Cod Almighty | Diary

Who could possibly play Alan Buckley?

18 March 2014

Last night Luton lost 1-0 at home to Woking, to an 87th-minute goal. It is their first defeat in 27 matches. It means that if Grimsby win their three games in hand, starting tonight at Forest Green, and beat Luton next week, we'll be a mere eight points behind them. And people say that Cod Almighty is negative.

The Telegraph, the Western Daily Press and the Gloucester Citizen are making great play, if not great headlines, out of the abandonment of our original trip to the New Lawn in January due to floodlight failure. Players are pouring out of the Blundell Park treatment room, leaving Liam Hearn and Dave Moore a free hand with the lucozade and the draughts set. And Paul Hurst is displaying an uncharacteristic note of snippiness: "I can't remember getting too many plaudits on Saturday for putting Andy Cook on and having a positive response, but that's the life of a manager."

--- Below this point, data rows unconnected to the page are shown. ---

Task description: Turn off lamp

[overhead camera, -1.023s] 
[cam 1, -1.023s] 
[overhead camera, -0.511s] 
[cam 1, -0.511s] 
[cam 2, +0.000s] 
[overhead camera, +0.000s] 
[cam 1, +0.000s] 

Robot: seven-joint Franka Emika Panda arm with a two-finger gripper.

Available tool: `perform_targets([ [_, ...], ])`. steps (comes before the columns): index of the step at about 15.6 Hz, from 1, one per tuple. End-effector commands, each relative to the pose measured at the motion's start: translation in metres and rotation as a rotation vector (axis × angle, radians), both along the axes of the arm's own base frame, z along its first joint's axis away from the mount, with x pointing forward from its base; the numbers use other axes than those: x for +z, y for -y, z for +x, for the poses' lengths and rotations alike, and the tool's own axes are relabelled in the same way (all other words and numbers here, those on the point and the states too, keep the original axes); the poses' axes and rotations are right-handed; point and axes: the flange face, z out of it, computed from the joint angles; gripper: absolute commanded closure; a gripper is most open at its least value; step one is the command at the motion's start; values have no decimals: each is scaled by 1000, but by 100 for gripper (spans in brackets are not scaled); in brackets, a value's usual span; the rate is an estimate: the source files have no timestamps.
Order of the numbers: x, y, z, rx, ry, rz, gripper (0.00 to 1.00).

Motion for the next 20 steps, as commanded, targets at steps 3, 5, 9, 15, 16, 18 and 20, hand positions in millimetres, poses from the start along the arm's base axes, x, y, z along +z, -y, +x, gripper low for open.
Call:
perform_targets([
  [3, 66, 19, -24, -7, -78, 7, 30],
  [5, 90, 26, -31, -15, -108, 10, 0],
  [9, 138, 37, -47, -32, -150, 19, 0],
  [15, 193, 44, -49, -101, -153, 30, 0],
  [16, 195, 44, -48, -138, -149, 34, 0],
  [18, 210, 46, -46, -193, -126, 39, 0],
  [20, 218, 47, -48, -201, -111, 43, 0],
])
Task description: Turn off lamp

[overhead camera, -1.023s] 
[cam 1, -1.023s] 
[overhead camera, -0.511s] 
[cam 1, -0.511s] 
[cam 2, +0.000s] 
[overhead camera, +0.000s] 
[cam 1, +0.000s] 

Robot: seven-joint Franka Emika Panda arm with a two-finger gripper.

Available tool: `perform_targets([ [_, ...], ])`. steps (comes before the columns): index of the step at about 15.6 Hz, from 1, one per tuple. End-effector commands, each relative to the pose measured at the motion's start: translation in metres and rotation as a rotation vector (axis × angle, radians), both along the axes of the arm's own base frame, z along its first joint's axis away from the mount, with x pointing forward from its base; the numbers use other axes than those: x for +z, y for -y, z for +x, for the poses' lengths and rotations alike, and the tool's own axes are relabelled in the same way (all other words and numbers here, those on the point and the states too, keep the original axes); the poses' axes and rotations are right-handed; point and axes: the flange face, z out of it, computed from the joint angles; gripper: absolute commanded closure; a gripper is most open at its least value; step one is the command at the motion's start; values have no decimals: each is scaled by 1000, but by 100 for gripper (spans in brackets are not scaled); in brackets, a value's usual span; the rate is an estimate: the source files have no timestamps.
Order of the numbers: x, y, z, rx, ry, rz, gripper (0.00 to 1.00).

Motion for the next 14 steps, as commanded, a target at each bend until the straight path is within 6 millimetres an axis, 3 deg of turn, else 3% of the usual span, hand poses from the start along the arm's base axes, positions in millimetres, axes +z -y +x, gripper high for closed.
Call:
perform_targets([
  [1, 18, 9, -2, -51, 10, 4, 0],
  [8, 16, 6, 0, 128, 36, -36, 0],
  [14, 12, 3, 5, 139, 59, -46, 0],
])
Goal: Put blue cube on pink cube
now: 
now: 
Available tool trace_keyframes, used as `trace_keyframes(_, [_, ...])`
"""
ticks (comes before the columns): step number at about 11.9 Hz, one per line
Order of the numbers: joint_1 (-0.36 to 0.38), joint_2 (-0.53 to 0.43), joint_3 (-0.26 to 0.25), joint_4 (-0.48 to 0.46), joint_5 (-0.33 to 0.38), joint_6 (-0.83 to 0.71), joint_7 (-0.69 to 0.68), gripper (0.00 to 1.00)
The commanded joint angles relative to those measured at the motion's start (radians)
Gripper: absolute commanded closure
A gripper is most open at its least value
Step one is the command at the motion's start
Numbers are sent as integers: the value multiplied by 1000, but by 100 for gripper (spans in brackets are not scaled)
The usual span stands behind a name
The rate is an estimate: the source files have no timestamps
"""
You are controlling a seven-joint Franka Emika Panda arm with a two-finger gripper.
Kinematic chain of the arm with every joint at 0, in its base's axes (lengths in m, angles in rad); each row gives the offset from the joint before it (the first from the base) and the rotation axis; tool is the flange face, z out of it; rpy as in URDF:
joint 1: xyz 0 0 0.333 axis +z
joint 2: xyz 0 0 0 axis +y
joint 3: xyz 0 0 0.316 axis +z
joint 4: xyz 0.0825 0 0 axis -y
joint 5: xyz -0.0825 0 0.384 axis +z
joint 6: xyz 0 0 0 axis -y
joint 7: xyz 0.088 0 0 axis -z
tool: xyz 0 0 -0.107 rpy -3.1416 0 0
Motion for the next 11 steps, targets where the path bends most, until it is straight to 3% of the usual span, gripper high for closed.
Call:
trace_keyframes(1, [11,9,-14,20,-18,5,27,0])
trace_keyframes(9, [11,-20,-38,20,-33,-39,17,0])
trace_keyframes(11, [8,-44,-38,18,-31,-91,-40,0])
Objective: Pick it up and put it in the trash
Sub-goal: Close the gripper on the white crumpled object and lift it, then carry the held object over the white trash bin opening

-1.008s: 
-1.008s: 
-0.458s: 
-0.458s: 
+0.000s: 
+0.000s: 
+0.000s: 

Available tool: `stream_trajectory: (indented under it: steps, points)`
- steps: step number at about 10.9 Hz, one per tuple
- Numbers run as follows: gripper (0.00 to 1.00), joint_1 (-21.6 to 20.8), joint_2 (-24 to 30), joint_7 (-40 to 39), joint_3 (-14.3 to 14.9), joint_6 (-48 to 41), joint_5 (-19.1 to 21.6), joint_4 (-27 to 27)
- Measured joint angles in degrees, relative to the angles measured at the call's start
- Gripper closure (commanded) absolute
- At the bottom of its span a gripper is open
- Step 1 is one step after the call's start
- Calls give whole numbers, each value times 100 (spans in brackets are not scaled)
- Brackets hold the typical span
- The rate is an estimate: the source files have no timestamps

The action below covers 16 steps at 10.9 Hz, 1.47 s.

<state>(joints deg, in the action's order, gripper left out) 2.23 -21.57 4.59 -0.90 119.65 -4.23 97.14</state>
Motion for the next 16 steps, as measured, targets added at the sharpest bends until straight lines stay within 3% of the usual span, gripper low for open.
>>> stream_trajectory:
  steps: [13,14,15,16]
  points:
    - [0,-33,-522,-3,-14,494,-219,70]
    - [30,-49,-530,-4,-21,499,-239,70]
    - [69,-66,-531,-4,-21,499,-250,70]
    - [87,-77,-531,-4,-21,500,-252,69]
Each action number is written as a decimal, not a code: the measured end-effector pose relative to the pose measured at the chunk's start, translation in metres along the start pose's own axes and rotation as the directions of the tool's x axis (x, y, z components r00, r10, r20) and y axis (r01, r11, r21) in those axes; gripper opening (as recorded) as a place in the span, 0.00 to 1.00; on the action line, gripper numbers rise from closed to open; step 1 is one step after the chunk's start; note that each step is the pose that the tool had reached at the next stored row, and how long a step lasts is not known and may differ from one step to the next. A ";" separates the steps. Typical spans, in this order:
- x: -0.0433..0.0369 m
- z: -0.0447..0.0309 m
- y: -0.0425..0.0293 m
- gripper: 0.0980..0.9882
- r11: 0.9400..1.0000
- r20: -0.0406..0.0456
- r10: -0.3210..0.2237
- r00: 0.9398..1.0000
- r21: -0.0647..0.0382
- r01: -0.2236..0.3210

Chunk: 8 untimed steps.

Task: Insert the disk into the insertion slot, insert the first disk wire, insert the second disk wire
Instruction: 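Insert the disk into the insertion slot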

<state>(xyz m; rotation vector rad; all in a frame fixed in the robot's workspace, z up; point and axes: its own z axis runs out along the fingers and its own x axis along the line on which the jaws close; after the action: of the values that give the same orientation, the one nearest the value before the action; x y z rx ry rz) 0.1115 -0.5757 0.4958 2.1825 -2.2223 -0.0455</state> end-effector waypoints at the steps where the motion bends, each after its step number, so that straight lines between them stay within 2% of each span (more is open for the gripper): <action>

There isn't too much straw for making bricks with in all that. Instead your Middle-Aged Diary will regale you with my current reading, Red or Dead by David Peace, the author of The Damned United. The books actually provide a curious counterpoint. While Peace encapsulated much of Brian Clough's career in an account of his short spell at Leeds, in Red or Dead he concentrates almost exclusively on Bill Shankly's long reign at Liverpool, and then his retirement.

Parochial interest for the Grimsby supporter is therefore minimal: three one-word references in the first 40 pages then, much later, a walk-on part for Mike Lyons. However, if you valued Pass and Move for the insight it gave to the emotional price paid by Alan Buckley for his success, you might want to get hold of Red or Dead, at least from the library. It revels in repetition, of planning, of training drills, of the bare facts of matches, even of domestic chores (you inevitably find yourself skimming after a while), contrasting Shankly's obsessiveness with the ebullience of his public persona. Given that repetition, and given its length, the book is suprisingly economical, always showing rather than telling. Shankly's relationship with his wife, Ness, for instance, is beautifully conveyed. The reader understands vividly, 500 pages in, both why Shankly had to retire and why nothing could fill the gap afterwards.

The Damned United, of course, became a film (which actually I enjoyed rather more than the book). This demands the question: when (not if) Pass and Move is adapted for the big screen, who should play Alan Buckley?